Task prompt: From the data that follows, set down exactly the lines from the one with "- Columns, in" through the one with "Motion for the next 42", counting both. Pictures stay out.

Data provided:
____
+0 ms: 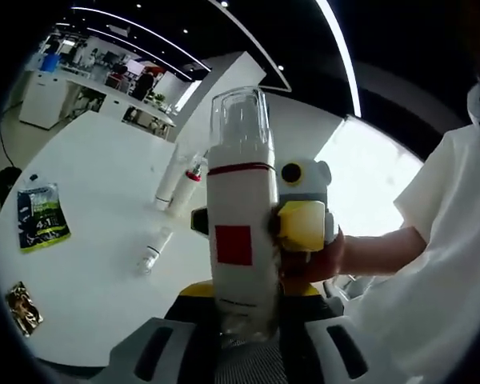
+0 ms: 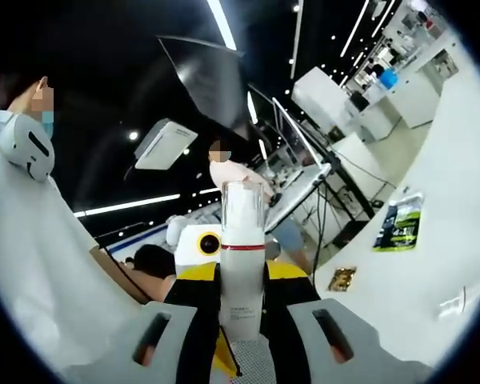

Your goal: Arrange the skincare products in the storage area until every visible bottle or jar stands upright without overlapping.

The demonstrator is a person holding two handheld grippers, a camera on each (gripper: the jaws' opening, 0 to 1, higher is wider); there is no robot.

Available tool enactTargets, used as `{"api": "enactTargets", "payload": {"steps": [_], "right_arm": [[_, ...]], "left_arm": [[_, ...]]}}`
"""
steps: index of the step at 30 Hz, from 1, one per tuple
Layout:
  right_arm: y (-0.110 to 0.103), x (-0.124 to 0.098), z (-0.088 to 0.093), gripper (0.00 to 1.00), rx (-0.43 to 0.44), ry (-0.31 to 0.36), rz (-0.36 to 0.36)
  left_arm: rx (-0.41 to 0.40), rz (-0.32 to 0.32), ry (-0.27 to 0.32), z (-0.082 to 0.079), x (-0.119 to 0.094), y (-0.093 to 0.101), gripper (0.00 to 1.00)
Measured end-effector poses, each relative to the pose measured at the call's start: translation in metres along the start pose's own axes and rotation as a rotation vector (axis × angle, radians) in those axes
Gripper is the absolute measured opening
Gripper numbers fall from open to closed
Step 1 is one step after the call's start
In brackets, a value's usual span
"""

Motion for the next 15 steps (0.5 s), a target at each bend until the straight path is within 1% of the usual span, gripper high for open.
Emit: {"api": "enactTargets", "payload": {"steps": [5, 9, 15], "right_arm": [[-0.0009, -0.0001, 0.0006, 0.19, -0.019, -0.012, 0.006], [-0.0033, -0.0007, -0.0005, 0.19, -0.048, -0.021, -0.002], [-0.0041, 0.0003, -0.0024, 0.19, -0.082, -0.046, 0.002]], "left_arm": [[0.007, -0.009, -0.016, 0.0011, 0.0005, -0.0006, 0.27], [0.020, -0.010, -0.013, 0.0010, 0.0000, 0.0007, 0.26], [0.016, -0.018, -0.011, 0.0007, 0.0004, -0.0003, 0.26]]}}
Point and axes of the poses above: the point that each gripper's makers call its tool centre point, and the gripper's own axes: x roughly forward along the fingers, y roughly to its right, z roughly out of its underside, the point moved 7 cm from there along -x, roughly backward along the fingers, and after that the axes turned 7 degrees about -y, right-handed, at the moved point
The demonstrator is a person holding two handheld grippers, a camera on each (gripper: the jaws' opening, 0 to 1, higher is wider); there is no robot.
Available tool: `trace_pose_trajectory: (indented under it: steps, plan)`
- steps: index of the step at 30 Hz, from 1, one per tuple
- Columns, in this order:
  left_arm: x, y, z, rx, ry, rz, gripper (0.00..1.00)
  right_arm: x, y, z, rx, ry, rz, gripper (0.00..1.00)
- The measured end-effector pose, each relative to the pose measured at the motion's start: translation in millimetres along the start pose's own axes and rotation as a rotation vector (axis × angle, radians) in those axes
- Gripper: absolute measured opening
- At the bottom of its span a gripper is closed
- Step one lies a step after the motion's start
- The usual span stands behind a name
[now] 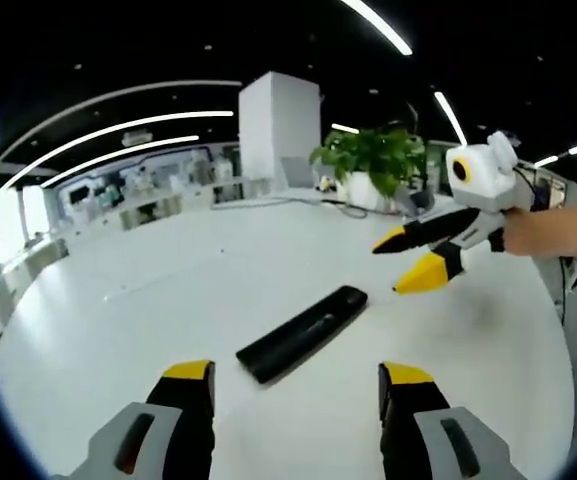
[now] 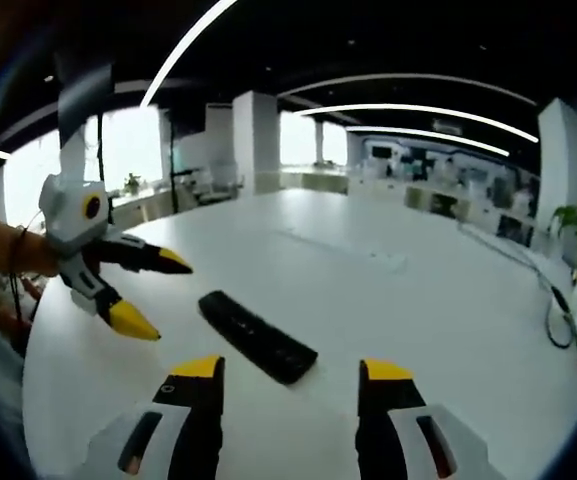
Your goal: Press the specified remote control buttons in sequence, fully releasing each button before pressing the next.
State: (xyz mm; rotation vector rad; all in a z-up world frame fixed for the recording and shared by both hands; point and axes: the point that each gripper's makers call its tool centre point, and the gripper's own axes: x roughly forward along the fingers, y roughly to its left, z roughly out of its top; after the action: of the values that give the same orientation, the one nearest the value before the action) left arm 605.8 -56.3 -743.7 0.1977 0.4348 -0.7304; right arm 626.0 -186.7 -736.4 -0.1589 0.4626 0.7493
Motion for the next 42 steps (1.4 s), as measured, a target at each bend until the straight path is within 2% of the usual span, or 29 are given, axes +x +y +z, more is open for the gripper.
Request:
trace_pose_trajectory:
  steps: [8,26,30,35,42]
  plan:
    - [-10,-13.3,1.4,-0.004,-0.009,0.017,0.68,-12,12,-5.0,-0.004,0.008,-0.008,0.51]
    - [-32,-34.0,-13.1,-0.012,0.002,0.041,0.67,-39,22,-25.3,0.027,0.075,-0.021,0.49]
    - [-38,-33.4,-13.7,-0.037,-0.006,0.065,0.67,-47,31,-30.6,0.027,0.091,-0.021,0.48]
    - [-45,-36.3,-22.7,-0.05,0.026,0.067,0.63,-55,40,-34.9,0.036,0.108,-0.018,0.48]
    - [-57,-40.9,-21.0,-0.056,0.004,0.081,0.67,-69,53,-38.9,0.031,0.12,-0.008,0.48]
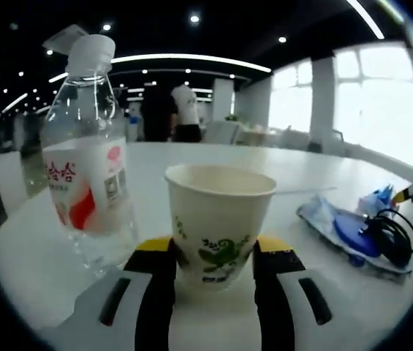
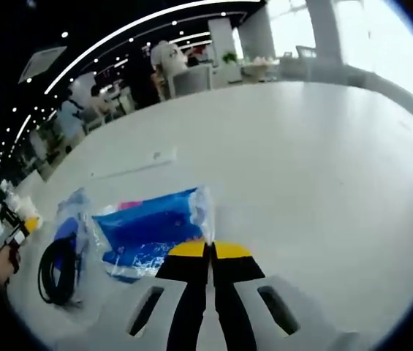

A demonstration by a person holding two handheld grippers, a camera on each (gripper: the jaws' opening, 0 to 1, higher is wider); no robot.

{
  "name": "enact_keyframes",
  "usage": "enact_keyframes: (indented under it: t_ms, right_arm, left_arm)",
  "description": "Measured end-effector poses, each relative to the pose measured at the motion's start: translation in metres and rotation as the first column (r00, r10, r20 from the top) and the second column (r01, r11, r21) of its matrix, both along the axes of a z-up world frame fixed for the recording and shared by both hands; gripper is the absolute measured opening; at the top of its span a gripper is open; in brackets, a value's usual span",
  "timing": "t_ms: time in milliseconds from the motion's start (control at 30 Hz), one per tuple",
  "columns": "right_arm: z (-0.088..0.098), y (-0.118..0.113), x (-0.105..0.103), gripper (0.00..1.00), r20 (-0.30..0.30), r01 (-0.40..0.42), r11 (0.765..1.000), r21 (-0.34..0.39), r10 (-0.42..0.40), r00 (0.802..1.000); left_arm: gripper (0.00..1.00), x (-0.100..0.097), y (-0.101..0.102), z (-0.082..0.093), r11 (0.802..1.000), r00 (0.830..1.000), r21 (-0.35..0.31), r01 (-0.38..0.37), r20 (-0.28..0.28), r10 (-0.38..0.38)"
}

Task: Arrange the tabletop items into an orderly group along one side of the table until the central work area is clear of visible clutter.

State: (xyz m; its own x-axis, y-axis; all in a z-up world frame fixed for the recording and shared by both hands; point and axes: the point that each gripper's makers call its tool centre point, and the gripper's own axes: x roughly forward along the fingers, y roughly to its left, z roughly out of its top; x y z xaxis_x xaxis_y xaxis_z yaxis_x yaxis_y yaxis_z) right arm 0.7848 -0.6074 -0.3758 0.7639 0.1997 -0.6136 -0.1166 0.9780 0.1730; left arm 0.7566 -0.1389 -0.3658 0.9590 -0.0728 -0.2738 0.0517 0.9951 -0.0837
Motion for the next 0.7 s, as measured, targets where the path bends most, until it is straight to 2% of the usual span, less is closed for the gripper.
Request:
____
Reply:
- Columns, in this order:
  left_arm: x, y, z, rx, ry, rz, gripper (0.00..1.00)
  right_arm: x, y, z, rx, ry, rz, gripper (0.00..1.00)
- The measured end-effector pose, each relative to the pose measured at the motion's start: translation in millimetres along the start pose's own axes and rotation as a rotation vector (axis × angle, radians) in those axes
- Gripper: absolute measured opening
- At the bottom of its span a gripper is closed
- Step one lies a step after the motion's start
- The usual span stands behind a name
[now] 
[now] 
Your goal: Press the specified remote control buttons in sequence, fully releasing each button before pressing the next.
State: (xyz mm; rotation vector rad; all in a z-up world frame fixed for the recording and shared by both hands; point and axes: the point that each gripper's makers call its tool centre point, and the gripper's own axes: x roughly forward along the fingers, y roughly to its left, z roughly out of its top; after the action: of the values that give the same orientation, the one nearest the value before the action) left arm 605.8 -56.3 -743.7 0.1977 0.4348 -0.7304; right arm 626.0 -186.7 -736.4 -0.1589 0.4626 0.7493
Motion for the next 42 steps (1.4 s), as measured, a target at each bend until the straight path is within 2% of the usual span, or 29 are given, axes +x +y +z, more is open for the gripper.

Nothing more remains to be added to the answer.